Seulement 7 mois de cohabitation voire même moins de 4 sur les dix huit possibles car le comité des 21 n’a connu sa première qu’à la fin du mois de mars et pfff le ballon de baudruche éclate à peine lancé. Les raisons évoquées par les démissionnaires sont entre autres: 
Manque d’éthique et de transparence dans la gestion, Non respect du protocole d’accord aussi bien <<dans l’esprit que dans la lettre>> selon leur expression. Pour eux Anjorin MOUCHARAFOU et <<ses partisants>> se targuent toujours d’un mandat électif en fonction de la décision de la cour suspendant les mandats d’arrêt suite à l’élection querellée du 10 juin 2016. Aussi dénoncent-ils le contrat LC2-FBF qui risque de désavantager la nation béninoise.
À la lumiere du réquisitoire, des méthodes et du passé du Président du Comité des 21, l’on ne peut douter à priori de leur démarche qui vise d’après la lettre à ne pas <<se compromettre>> demain.
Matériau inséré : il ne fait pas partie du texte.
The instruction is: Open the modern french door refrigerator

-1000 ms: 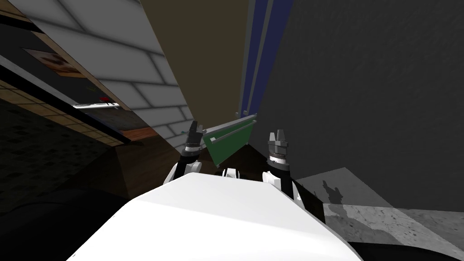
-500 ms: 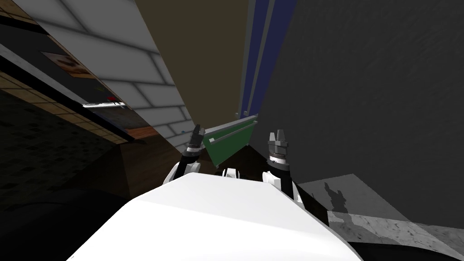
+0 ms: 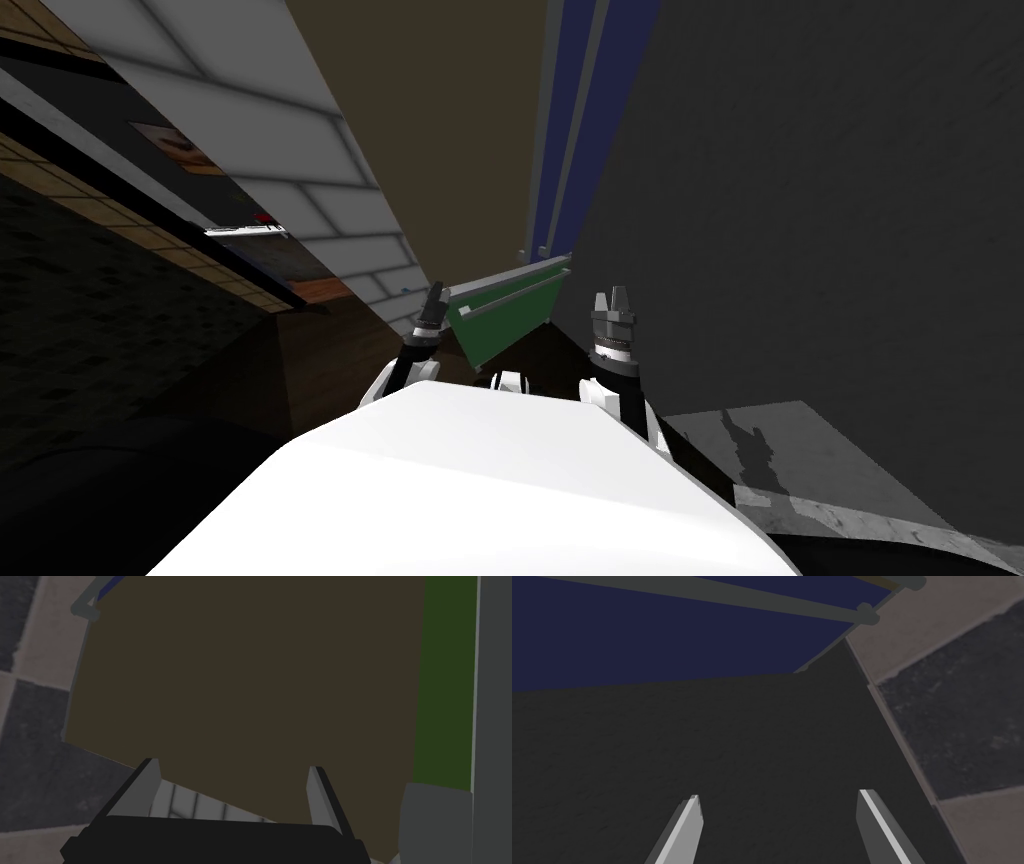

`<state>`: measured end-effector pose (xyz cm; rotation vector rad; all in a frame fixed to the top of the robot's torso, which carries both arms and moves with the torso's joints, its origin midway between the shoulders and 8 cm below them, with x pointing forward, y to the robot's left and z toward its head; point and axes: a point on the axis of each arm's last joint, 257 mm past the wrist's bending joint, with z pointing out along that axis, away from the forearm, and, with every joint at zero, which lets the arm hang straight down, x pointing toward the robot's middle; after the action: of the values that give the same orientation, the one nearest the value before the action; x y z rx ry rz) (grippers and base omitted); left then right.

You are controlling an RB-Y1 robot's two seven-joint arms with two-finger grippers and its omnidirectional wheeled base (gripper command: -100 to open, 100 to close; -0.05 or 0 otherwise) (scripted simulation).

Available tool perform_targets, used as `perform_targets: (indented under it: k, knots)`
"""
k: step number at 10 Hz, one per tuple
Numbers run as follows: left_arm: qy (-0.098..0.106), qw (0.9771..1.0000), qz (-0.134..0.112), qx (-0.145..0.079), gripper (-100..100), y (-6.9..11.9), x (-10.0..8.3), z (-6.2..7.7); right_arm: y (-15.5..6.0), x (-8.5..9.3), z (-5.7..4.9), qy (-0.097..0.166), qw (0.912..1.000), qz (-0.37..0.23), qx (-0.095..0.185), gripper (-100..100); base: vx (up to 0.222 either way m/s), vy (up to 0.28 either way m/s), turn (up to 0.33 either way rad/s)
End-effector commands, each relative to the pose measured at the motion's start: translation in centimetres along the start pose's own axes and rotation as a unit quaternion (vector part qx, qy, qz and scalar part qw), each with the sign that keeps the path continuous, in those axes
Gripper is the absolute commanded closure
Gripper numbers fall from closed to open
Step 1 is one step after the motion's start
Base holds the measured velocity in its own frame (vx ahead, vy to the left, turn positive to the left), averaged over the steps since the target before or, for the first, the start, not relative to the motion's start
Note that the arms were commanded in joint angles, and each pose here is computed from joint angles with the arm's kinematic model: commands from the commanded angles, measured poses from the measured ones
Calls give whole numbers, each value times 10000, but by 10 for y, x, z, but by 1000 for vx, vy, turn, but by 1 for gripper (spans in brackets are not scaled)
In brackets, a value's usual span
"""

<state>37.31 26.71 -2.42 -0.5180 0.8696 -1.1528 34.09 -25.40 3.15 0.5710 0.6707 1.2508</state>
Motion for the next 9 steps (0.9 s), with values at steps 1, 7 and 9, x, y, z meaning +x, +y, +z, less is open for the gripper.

MAIS la question qui revient sur toutes les lèvres est de savoir si le MOMENT EST APPROPRIÉ POUR DÉMISSIONNER à quelques jours de la reprise des championnats?

À mon avis OUI,

UN OUI FRANC; 
Partir avant le démarrage est la meilleure solution pour eux et pour le reste du groupe. Car on leur reprocherait demain de ne l’avoir pas fait en son temps et au moment opportun. Connaissant la façon de voir et de faire des parties en conflit, le souffre que dégagerait cette étincellente cohabitation risque de dégonfler tous les ballons offerts par la Fédération Marocaine de football et ceux de la fifa quand des choses plus sérieuses seront sur le tapis. Que leurs chemins se bifurquent ici et maintenant car il semble que le MILIEU DU FOOTBALL ME SEMBLE T-IL EST SPÉCIAL. Le processus peut continuer sans eux même si leur démission est un “avertissement actif et indicateur” ou ressemble selon les prismes à un coup fourré qui met à contre pied le processis; il ne met pas KO. Il est vrai que leur acte jette implicitement un coup de mou et exacerbe le septicisme de ceux qui doutaient de la bonne foi de l’instance dirigeante du football. N’étant plus là pour éventuellement freiner des décisions et des interêts, Anjorin et sa troupe peuvent dérouler leur plan d’activité de relance du football avec ses côtés pile et face.

Le gouverment, le partenaire et la FBF savent maintenant à quoi s’en tenir pour faire rouler ou pas le ballon le samedi prochain.